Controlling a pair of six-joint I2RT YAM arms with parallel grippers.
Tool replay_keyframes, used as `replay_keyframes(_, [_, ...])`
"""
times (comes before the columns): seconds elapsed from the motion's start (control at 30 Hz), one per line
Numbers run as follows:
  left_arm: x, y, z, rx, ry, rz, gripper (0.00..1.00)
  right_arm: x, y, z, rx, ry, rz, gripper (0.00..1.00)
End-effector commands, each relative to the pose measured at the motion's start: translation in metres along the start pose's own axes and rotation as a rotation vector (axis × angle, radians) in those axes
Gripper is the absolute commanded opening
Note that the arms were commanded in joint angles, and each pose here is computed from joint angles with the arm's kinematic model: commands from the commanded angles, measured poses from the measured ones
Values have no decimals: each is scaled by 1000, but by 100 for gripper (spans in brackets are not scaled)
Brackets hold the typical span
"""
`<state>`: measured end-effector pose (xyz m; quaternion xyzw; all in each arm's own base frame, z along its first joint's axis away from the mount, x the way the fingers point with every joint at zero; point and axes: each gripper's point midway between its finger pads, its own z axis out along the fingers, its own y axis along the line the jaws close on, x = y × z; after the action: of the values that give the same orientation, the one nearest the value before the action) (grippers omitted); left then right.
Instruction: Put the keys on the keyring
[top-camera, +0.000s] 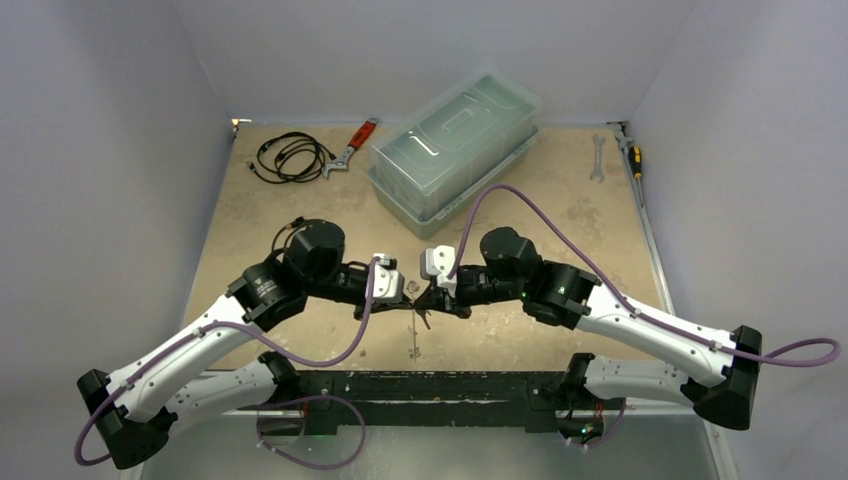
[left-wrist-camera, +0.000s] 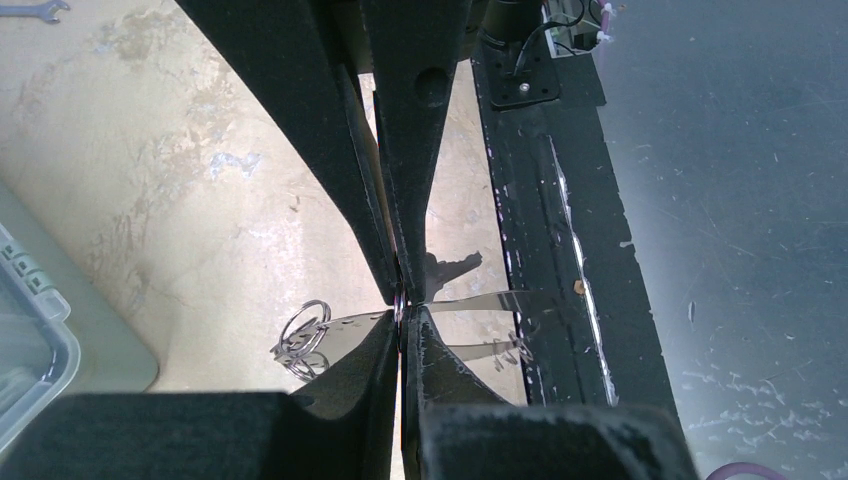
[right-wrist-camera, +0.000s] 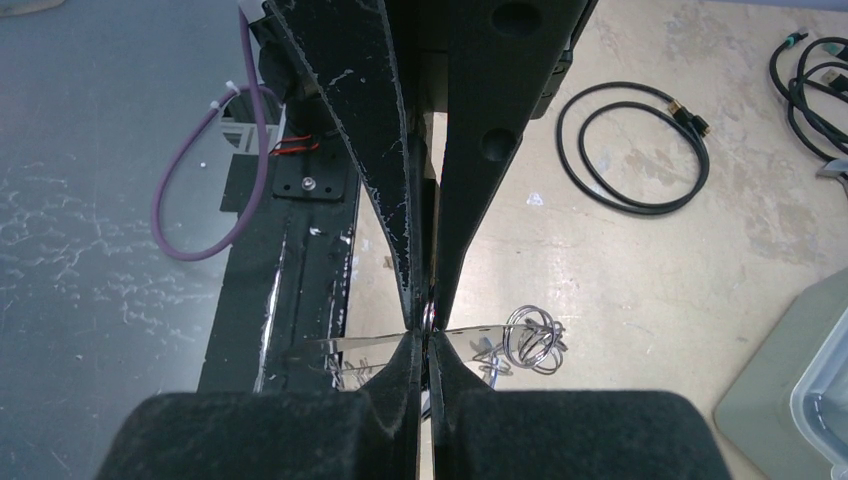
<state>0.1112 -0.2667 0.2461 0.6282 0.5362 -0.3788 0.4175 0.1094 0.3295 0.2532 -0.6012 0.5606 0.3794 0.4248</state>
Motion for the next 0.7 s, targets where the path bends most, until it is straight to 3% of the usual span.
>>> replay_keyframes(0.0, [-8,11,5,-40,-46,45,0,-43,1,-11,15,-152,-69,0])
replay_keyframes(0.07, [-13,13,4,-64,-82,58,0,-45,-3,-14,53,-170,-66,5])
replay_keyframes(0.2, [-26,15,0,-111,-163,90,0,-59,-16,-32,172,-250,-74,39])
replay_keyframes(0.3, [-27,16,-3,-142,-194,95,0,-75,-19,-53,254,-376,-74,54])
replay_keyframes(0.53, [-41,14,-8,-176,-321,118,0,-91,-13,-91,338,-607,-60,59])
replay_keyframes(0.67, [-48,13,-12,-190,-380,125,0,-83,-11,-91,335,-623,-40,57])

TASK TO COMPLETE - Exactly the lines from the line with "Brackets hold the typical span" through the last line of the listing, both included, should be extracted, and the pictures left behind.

SOLUTION BELOW -
Brackets hold the typical span
"""
`<state>`: measured end-effector pose (xyz m; quaternion xyzw; all in each arm's own base frame, z along its first joint's axis away from the mount, x the way the fingers point with every joint at zero; point and axes: each gripper's point midway between its finger pads, its own z axis out along the fingers, its own y axis along the line the jaws close on, x = y × z; after the action: of the values that give the same orientation, the one nearest the value before the action) (grippers omitted); left then right.
Instruction: Put the keys on the keyring
[top-camera, +0.000s] 
[left-wrist-camera, +0.000s] 
[right-wrist-camera, +0.000s] 
<state>0.1112 -0.2667 0.2461 0.6282 0.5362 -0.3788 0.4175 0.1094 0.3295 0.2532 -0.6012 0.5606 0.3794 0.4248</state>
Motion for the next 0.7 s, targets where the path bends most, until it is straight to 3% of the usual span.
>>> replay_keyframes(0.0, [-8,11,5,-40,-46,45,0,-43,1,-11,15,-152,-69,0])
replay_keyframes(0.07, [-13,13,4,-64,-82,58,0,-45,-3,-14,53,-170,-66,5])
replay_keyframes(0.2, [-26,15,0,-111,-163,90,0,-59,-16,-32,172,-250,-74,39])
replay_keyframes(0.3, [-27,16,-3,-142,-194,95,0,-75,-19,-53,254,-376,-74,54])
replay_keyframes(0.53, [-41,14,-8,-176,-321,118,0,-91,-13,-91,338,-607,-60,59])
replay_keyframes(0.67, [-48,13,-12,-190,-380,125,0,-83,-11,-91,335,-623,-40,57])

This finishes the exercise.